=== WORK REQUIRED ===
The lines needed are those from the start of the records through the line holding "M 19 238 L 79", each copied exactly.

####################

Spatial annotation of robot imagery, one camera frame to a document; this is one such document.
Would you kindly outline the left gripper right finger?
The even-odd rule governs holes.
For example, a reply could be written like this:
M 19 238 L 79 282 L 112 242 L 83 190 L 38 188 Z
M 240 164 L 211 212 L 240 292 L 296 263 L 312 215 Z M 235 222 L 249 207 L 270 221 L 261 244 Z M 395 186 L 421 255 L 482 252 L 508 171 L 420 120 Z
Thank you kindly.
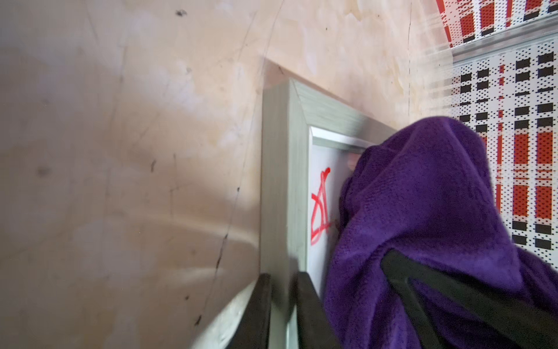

####################

=== EXERCISE RESULT ===
Spatial annotation of robot imagery, one camera frame to a document; this is one such document.
Would you kindly outline the left gripper right finger?
The even-odd rule governs holes.
For example, a reply could be written like this:
M 19 238 L 79 282 L 112 242 L 83 190 L 38 188 Z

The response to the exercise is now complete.